I've thought along the same lines for a while and it is a fraction of humanity that propels the tribe so to speak. There's a few theories on what elevates a brain to genius level but maybe that's for another thread, I will say that geniuses are always on the edge discovering in ways almost foreign to most, I suspect a few reasons why they're always mad.




So take this and splatter them throughout history, and in their own way that could be limited for their era, but they still would make great advancements on what the population they lived in had for their period.


Exactly.
How many times we've took great strides we can only speculate although from an archeological perspective we've definitely invented the same thing independently numerous times. Our cities and gathering places changed things and they were used for exploitative reasons... What happens when you start getting a bunch of nutters, I mean geniuses together?

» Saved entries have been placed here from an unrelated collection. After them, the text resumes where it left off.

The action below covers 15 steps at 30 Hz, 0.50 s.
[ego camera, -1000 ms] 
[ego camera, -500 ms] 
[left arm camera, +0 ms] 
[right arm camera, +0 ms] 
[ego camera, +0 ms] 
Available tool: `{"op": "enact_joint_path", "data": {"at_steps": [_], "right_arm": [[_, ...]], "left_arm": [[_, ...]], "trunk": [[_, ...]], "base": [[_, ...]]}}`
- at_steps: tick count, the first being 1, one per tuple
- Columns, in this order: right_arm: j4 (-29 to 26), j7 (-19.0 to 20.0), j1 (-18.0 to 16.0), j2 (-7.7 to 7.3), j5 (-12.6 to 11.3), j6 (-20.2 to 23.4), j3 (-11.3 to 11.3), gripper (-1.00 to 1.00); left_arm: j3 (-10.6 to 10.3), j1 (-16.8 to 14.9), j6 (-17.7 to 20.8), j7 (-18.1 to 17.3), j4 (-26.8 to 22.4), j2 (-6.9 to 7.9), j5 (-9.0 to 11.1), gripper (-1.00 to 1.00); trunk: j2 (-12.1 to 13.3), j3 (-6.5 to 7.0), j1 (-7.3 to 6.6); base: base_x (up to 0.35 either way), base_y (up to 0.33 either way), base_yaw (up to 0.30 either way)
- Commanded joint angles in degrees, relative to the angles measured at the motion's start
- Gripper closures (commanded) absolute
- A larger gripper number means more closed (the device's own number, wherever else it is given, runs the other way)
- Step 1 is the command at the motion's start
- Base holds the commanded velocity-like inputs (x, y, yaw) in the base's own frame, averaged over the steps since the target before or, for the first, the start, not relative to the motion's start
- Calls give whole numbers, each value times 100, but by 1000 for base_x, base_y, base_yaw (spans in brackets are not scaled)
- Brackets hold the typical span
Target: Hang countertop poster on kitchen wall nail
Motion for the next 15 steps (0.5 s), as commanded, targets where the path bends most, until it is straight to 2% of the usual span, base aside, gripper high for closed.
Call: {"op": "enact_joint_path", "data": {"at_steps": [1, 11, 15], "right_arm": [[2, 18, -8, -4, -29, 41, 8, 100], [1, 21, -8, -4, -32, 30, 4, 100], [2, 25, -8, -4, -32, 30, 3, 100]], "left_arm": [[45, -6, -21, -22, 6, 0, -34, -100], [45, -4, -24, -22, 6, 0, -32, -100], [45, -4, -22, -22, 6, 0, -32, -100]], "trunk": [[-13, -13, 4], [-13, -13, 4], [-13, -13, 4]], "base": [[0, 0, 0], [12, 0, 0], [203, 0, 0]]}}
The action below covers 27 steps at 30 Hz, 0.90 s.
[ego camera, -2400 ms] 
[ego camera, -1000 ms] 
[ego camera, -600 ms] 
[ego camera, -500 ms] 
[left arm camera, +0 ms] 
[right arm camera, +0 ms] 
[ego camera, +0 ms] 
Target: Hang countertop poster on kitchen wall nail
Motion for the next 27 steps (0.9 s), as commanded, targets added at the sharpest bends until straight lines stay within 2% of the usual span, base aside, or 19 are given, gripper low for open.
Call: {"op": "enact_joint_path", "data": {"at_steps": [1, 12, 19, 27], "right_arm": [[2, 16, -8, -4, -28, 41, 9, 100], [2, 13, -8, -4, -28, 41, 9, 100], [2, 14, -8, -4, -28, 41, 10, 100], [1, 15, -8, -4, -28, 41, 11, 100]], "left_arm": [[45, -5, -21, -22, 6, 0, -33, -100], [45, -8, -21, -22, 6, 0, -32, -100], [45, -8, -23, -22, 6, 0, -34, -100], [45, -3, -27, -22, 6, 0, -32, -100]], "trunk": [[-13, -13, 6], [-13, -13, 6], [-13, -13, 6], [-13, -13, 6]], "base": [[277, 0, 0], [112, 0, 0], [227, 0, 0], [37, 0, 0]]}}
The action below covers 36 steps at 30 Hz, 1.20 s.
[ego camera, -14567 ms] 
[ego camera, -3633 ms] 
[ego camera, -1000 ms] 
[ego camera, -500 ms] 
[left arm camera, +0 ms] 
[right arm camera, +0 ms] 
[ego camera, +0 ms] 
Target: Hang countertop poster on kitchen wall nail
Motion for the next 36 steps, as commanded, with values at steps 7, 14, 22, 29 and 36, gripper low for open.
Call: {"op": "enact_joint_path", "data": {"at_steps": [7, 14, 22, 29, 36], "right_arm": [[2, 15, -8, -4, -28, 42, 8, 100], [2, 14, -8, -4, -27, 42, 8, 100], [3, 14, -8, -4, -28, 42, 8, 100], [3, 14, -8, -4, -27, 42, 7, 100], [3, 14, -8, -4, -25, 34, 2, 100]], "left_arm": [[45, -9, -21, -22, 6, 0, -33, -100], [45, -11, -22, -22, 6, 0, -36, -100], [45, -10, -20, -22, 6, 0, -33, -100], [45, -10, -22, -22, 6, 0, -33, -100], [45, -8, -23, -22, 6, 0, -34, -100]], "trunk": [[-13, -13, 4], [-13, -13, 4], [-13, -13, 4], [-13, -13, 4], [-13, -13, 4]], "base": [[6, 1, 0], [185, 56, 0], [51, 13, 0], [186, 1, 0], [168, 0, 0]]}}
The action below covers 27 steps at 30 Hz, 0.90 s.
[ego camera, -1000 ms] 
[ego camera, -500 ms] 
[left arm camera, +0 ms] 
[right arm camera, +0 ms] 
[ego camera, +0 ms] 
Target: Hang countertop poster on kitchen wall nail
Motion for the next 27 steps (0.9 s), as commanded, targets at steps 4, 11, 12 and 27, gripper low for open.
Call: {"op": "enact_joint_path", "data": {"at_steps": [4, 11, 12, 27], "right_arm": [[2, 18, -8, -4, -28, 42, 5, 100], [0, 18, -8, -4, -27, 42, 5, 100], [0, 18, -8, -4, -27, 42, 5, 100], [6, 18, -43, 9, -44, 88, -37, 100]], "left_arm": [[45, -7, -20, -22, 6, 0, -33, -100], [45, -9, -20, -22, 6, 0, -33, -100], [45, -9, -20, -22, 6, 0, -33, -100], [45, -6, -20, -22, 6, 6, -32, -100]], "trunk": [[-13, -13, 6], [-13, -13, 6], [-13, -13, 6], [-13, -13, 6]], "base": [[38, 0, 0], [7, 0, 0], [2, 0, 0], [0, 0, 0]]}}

I hear you though I agree it was always a population thing, I won't claim to understand the genetic side of things but it seems to paint a good enough picture of our history, it often lines up with findings in the field.

The trigger for genius... That's the more interesting thing for me and it's something humans have toyed with for a while whichever way you look at it. The inventions of tomorrow have huge implications for us all since we're a tribe, a global village.

Sea voyage? Genius... 2 days later they all drowned. I wonder how many times the geniuses got us all killed in the past. We should use all that wood to move these stones... Genius!